## What is being asked:
The expected response is the full listing, retyped exactly, without its images.

## Information provided:
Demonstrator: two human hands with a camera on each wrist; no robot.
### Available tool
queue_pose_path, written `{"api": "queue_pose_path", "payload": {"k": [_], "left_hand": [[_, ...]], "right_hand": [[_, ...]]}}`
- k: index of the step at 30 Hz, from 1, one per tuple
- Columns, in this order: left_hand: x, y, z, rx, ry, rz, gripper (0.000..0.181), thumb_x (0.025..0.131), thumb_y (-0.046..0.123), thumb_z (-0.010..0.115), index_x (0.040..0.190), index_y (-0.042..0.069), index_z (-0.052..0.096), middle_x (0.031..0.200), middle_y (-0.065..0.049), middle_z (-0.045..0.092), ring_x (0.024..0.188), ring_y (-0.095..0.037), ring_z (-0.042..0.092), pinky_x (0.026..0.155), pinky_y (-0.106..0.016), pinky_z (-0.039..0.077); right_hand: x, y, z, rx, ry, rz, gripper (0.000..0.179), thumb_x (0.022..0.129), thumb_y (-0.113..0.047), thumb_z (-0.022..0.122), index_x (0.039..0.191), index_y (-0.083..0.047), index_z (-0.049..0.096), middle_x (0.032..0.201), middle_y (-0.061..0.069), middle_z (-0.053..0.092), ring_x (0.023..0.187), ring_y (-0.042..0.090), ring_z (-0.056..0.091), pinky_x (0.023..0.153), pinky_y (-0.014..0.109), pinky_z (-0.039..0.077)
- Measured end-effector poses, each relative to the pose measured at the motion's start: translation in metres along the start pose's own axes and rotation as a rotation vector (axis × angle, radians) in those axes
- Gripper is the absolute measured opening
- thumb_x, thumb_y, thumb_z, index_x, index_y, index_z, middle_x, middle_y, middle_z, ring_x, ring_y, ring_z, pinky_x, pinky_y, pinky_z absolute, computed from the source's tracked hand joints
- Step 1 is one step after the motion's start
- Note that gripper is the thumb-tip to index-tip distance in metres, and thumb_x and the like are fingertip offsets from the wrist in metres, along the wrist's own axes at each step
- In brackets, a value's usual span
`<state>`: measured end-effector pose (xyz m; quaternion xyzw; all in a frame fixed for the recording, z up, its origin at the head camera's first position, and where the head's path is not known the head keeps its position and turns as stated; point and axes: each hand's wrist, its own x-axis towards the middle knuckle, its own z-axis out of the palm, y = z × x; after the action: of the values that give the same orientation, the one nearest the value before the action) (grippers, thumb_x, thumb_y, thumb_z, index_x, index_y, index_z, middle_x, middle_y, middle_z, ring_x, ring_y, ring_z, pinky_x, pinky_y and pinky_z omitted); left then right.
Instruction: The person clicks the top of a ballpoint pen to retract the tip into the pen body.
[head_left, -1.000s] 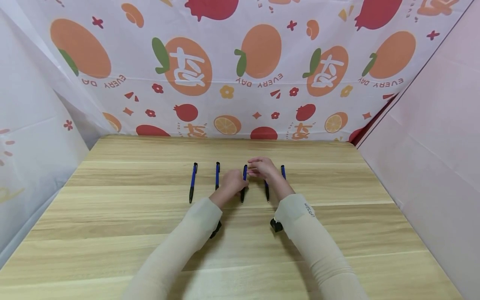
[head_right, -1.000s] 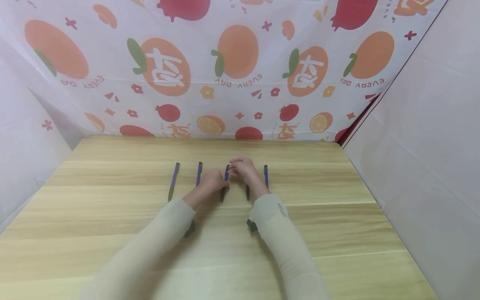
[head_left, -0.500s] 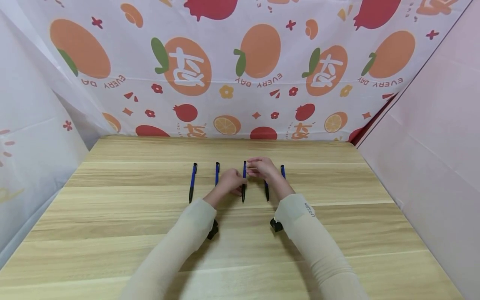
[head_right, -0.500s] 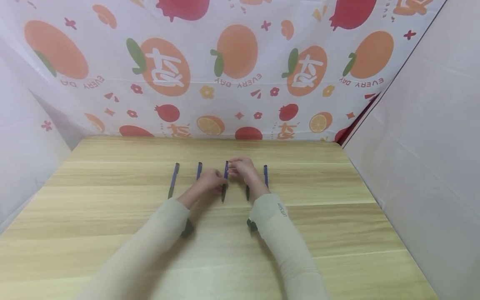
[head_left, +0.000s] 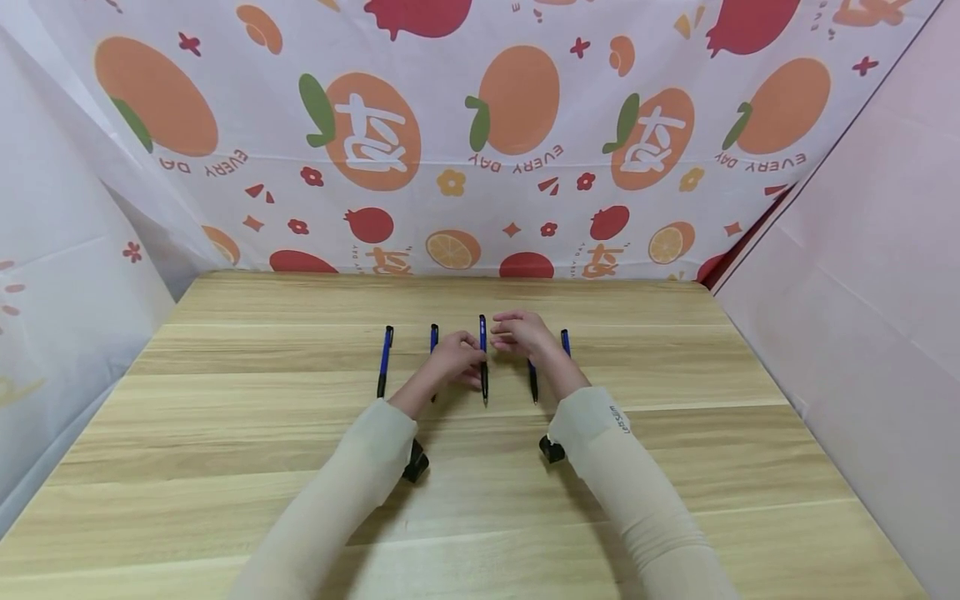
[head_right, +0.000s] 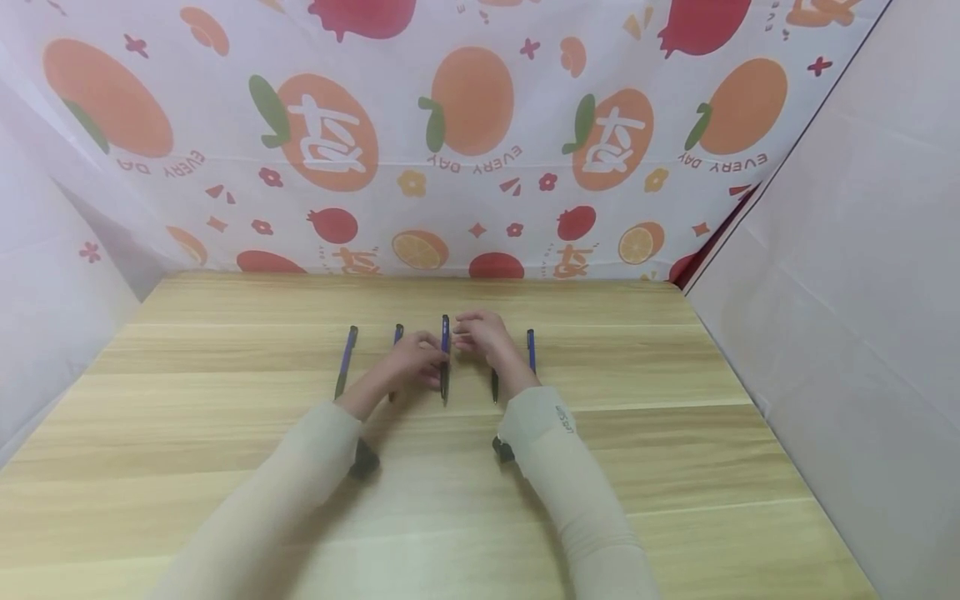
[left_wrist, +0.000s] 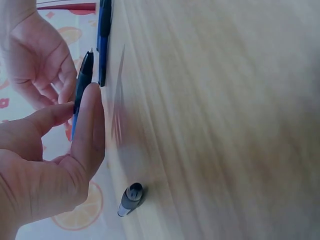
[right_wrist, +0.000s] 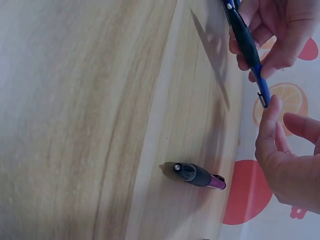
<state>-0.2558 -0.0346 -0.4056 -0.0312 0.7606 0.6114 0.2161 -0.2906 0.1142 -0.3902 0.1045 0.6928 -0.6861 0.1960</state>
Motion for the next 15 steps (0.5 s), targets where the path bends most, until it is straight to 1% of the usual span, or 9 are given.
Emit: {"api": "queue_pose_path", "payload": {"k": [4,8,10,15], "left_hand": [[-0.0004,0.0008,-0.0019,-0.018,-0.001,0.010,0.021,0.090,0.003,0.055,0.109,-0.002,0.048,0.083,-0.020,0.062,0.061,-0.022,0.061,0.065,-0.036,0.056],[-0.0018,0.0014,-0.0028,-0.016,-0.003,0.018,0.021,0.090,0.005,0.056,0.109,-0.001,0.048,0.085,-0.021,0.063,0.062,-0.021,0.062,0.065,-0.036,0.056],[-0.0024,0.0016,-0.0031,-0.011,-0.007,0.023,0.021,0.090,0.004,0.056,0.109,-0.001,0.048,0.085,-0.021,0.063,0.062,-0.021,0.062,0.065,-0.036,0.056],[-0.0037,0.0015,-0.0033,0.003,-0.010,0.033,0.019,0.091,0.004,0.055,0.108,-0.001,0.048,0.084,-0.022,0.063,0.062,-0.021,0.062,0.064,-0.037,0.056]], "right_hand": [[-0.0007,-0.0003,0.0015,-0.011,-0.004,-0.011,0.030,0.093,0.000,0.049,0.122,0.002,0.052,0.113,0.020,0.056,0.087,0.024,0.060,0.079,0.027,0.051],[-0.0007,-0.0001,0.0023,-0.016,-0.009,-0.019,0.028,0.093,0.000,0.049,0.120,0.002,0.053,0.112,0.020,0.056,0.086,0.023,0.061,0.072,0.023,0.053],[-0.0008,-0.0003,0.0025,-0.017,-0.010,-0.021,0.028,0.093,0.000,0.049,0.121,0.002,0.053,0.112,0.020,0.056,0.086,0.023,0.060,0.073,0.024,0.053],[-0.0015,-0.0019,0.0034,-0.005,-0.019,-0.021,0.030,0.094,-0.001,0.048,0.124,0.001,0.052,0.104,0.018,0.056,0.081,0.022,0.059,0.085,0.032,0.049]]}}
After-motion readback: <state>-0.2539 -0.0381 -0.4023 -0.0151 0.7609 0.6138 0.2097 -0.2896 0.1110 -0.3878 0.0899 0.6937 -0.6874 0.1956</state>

## Response to this exercise:
Demonstrator: two human hands with a camera on each wrist; no robot.
### Available tool
queue_pose_path, written `{"api": "queue_pose_path", "payload": {"k": [_], "left_hand": [[_, ...]], "right_hand": [[_, ...]]}}`
- k: index of the step at 30 Hz, from 1, one per tuple
- Columns, in this order: left_hand: x, y, z, rx, ry, rz, gripper (0.000..0.181), thumb_x (0.025..0.131), thumb_y (-0.046..0.123), thumb_z (-0.010..0.115), index_x (0.040..0.190), index_y (-0.042..0.069), index_z (-0.052..0.096), middle_x (0.031..0.200), middle_y (-0.065..0.049), middle_z (-0.045..0.092), ring_x (0.024..0.188), ring_y (-0.095..0.037), ring_z (-0.042..0.092), pinky_x (0.026..0.155), pinky_y (-0.106..0.016), pinky_z (-0.039..0.077); right_hand: x, y, z, rx, ry, rz, gripper (0.000..0.179), thumb_x (0.022..0.129), thumb_y (-0.113..0.047), thumb_z (-0.022..0.122), index_x (0.039..0.191), index_y (-0.083..0.047), index_z (-0.049..0.096), middle_x (0.032..0.201), middle_y (-0.061..0.069), middle_z (-0.053..0.092), ring_x (0.023..0.187), ring_y (-0.042..0.090), ring_z (-0.056..0.091), pinky_x (0.023..0.153), pinky_y (-0.014..0.109), pinky_z (-0.039..0.077)
- Measured end-effector poses, each relative to the pose measured at the motion's start: translation in metres along the start pose's own axes and rotation as a rotation vector (axis × angle, radians) in those axes
- Gripper is the absolute measured opening
- thumb_x, thumb_y, thumb_z, index_x, index_y, index_z, middle_x, middle_y, middle_z, ring_x, ring_y, ring_z, pinky_x, pinky_y, pinky_z absolute, computed from the source's tracked hand joints
- Step 1 is one step after the motion's start
- Note that gripper is the thumb-tip to index-tip distance in metres, and thumb_x and the like are fingertip offsets from the wrist in metres, along the wrist's own axes at each step
- In brackets, a value's usual span
`<state>`: measured end-effector pose (xyz m; quaternion xyzw; all in a frame fixed for the recording, z up, its origin at the head camera's first position, and where the head's path is not known the head keeps its position and turns as stated; point and axes: each hand's wrist, its own x-axis towards the middle knuckle, its own z-axis out of the palm, y = z × x; after the action: of the values that give the same orientation, the one nearest the value before the action) (grippers, thumb_x, thumb_y, thumb_z, index_x, index_y, index_z, middle_x, middle_y, middle_z, ring_x, ring_y, ring_z, pinky_x, pinky_y and pinky_z omitted); left then right.
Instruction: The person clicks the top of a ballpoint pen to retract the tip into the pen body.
[head_left, -1.000s] 
[head_right, -1.000s] 
[head_left, -0.500s] 
[head_right, -0.500s] 
[head_left, +0.000s] 
[head_right, +0.000s] 
[left_wrist, +0.000s] 
[right_wrist, +0.000s] 
<state>-0.2558 -0.0346 -0.4056 -0.0312 0.7606 0.6114 0.2161 -0.2906 0.1142 -0.3902 0.1045 0.6928 -0.6861 0.1960</state>
Motion for the next 15 steps (0.5 s), targets where the path bends most, until it is straight to 1% of the usual span, or 9 are given.
Emit: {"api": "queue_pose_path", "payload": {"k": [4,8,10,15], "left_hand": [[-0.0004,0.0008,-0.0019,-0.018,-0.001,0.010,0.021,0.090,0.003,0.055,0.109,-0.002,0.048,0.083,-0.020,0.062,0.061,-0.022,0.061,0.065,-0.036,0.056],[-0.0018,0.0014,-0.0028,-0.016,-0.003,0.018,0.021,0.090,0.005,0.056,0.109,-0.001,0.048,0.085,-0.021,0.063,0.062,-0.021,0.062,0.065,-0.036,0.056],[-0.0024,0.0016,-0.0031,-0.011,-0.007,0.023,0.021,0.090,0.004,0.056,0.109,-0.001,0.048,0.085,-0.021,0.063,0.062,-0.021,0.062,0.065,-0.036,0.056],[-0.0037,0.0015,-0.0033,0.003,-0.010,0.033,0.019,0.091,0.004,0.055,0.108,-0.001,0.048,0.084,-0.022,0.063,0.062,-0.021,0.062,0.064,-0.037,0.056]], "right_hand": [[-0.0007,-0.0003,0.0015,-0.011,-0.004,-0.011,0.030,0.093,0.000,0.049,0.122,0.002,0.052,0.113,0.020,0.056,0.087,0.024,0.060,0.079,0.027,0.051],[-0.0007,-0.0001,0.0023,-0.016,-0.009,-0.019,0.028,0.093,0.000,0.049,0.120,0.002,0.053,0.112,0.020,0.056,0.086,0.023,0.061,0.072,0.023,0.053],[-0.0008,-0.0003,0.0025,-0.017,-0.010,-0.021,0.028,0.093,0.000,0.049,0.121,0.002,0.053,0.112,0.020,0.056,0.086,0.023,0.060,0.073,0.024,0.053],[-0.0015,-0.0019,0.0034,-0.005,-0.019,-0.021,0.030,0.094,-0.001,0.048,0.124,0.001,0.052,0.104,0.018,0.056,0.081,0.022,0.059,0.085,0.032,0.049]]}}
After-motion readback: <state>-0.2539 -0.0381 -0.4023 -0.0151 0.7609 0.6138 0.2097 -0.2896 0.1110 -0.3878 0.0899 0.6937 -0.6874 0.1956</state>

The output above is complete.